Opgroeien in Twente in de jaren zeventig, het was zorgeloos:
- Iedere dag fietsten we in een lange slinger met zo’n honderd kinderen naar school. Als het regende, hadden we allemaal een knaloranje of knalgeel regenpak aan.
- Af en toe zetten we onze fietsen achter de bushalte om stiekem naar school te liften.
- Zomers reisden we met een tienertoerkaart heel Nederland door, naar Amsterdam, naar het strand, naar familie.
- Op vrijdagmiddag haalden we de nieuwe Veronica Top-40-lijst bij de jeanswinkel, benieuwd wie die week de nummer 1 notering had en wat de alarmschijf werd.
- Uit de Popfoto knipten we Abba-artikelen en -foto’s, om in een plakboek te bewaren. Als je geluk had, kreeg je een Duits muziekmagazine te pakken met nog veel mooiere foto’s.

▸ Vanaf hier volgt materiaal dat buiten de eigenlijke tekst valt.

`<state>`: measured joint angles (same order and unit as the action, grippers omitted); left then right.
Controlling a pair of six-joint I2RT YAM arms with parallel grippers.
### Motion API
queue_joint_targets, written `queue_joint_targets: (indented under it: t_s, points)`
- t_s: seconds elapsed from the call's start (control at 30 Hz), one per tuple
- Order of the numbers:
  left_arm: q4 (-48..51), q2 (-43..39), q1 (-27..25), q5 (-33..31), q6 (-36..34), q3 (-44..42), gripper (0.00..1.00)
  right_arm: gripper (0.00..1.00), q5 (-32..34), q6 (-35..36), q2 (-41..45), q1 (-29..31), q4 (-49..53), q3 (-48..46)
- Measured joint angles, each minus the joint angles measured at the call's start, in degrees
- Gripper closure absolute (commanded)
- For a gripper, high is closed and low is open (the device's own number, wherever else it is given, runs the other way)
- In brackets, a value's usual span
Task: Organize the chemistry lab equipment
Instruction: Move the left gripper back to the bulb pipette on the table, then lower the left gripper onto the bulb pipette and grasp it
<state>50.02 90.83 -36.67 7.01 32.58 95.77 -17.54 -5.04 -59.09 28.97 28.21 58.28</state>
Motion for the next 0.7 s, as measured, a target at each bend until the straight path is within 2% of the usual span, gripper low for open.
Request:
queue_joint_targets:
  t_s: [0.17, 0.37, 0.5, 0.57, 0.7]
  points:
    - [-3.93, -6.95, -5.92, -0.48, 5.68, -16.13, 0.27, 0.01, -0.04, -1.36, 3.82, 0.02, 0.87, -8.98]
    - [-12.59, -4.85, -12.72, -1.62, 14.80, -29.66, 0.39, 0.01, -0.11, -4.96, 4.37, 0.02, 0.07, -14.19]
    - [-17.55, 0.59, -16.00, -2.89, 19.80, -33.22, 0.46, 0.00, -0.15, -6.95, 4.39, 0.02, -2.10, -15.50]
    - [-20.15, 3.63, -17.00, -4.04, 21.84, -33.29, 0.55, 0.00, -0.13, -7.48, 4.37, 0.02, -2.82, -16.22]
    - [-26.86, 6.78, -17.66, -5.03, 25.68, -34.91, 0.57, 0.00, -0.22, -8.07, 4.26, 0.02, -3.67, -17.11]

- In iedere Popfoto een poster die je kon uitklappen om boven je bed te hangen.
- Na Abba werd je fan van Blondie, Donna Summer en Fleetwood Mac.

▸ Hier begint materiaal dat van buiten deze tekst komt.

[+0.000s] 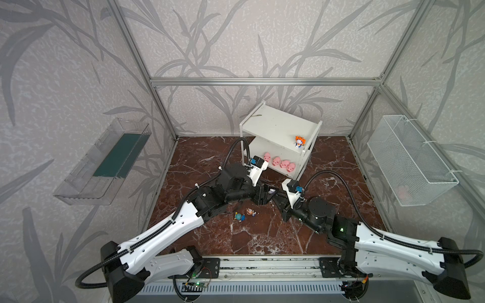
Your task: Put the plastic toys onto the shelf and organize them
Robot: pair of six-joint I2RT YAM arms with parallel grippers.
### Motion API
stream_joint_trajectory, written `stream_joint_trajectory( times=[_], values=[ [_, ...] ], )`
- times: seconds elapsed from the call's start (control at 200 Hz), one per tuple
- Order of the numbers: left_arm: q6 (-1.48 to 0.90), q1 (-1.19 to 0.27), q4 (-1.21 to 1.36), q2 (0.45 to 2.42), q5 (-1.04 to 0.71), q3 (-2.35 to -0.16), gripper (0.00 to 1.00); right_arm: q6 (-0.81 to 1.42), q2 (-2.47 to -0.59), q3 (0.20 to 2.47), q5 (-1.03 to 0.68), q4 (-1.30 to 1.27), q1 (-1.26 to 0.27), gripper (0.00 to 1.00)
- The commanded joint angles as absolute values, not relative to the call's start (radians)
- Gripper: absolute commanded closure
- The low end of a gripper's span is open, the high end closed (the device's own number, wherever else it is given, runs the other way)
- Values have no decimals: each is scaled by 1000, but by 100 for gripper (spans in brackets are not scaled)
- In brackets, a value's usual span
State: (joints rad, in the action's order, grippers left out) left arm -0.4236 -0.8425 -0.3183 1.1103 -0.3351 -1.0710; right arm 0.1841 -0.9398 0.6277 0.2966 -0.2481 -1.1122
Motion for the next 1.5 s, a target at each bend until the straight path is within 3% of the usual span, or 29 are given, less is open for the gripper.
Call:
stream_joint_trajectory(
  times=[0.0, 0.175, 0.37, 0.545, 0.665, 0.85, 1.11, 1.295, 1.495],
  values=[
    [-440, -853, -265, 1104, -320, -1058, 40, 215, -936, 653, 316, -267, -1107, 89],
    [-452, -856, -224, 1103, -320, -1043, 50, 219, -940, 651, 322, -270, -1105, 89],
    [-463, -862, -212, 1120, -332, -1040, 52, 230, -940, 645, 326, -281, -1108, 90],
    [-459, -864, -209, 1112, -320, -1040, 60, 234, -949, 645, 329, -281, -1106, 89],
    [-456, -864, -206, 1106, -312, -1042, 62, 234, -959, 643, 329, -286, -1107, 84],
    [-441, -864, -221, 1099, -300, -1055, 64, 228, -967, 632, 307, -300, -1105, 70],
    [-319, -863, -378, 1135, -253, -1194, 64, 179, -915, 594, 279, -256, -1106, 30],
    [-203, -861, -522, 1225, -220, -1375, 64, 143, -792, 547, 304, -138, -1106, 19],
    [-104, -842, -652, 1359, -213, -1589, 64, 90, -605, 523, 369, 46, -1100, 16]
  ],
)
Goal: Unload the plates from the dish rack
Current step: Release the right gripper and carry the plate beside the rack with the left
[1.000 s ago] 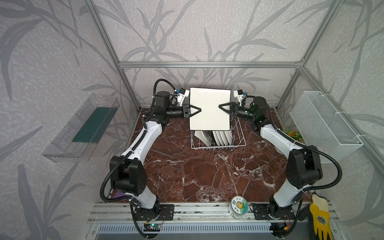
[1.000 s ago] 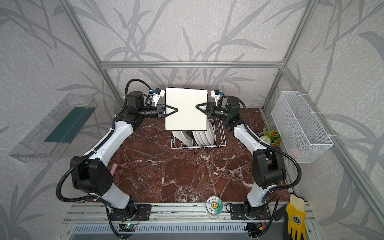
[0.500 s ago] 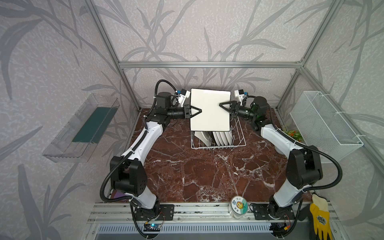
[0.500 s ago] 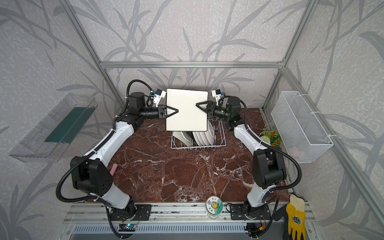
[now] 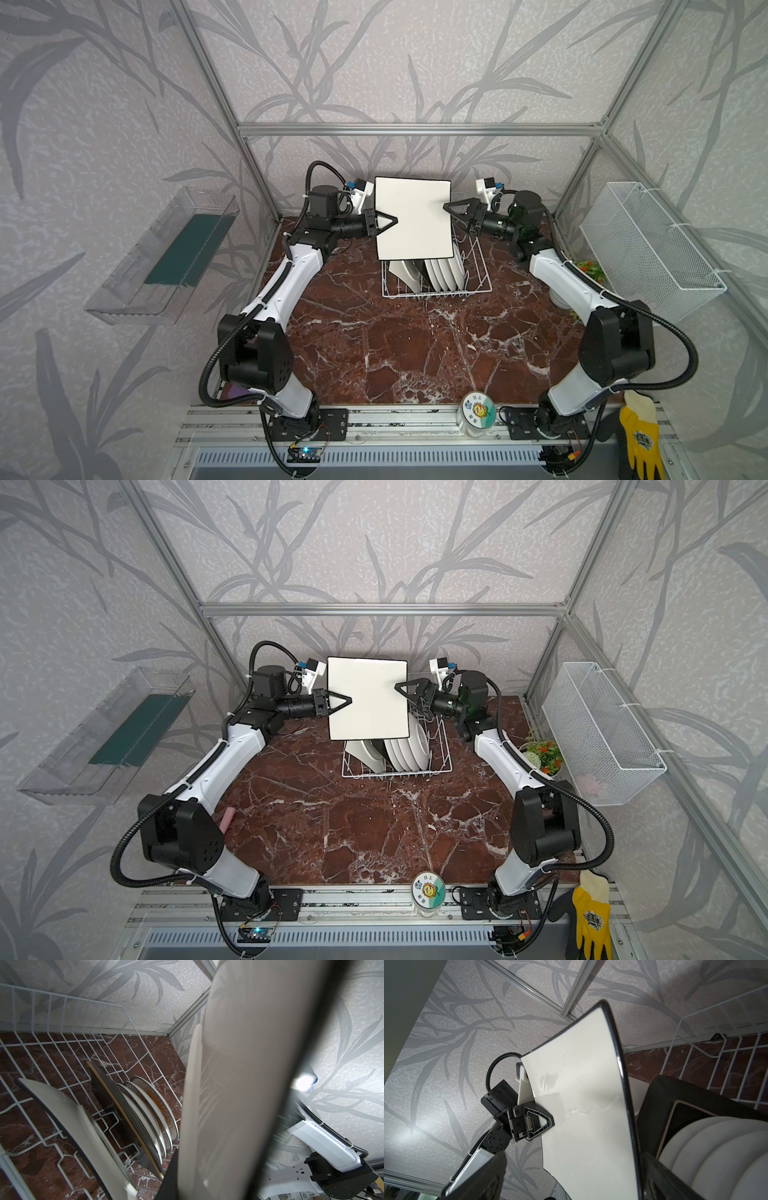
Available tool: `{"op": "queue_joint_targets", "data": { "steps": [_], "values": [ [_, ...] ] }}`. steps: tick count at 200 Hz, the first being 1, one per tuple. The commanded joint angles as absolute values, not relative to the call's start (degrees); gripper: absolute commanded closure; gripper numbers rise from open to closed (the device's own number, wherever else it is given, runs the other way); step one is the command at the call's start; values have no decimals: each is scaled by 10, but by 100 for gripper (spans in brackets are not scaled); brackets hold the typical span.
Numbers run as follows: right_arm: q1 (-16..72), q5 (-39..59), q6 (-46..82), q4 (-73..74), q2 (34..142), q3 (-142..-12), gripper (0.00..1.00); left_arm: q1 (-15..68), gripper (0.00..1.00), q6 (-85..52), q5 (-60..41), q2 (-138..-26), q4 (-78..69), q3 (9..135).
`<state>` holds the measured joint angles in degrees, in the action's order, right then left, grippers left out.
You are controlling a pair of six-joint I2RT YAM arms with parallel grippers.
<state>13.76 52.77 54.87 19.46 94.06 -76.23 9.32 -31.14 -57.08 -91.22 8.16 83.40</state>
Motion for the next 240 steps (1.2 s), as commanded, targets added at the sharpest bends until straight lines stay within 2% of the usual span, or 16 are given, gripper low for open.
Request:
{"op": "queue_joint_targets", "data": {
  "steps": [1,72,126,153,240],
  "values": [
    [135,518,480,130,901,-774,1,76,100,-323,-575,-861,14,860],
    [136,510,345,-6,862,-793,1,34,100,-197,-511,-857,271,996],
    [153,473,239,-107,833,-799,1,-9,100,-165,-459,-838,344,1044],
    [162,458,198,-156,831,-812,1,-22,100,-138,-388,-833,407,1076],
    [196,389,100,-215,814,-807,1,-42,100,-99,-254,-830,495,1075]
  ]
}}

- Muziek luisterde je op de pick-up of op je radiocassetterecorder.
- De muziekleraar vertelde het mysterieuze verhaal van de dood van Paul McCartney. We bekeken hun lp-hoezen sindsdien met heel andere ogen.
- Tijdens een klassenavond rookten we in de tuin van de klassenleraar ons eerste jointje. Kon gewoon.
- Als we op zaterdagavond uit gingen, dronken we bessen-jus of pisang ambon.
- Om 20.00 uur waren we al in de disco want om 23.15 moesten we met de laatste bus weer naar huis.
- Als we die laatste bus (niet altijd per ongeluk) misten, moesten we met een kwartje naar een telefooncel om onze ouders te bellen om ons op te halen.
- Van een boerenzakdoek maakten we een topje.
- In de bioscoop zwijmelden we bij Grease.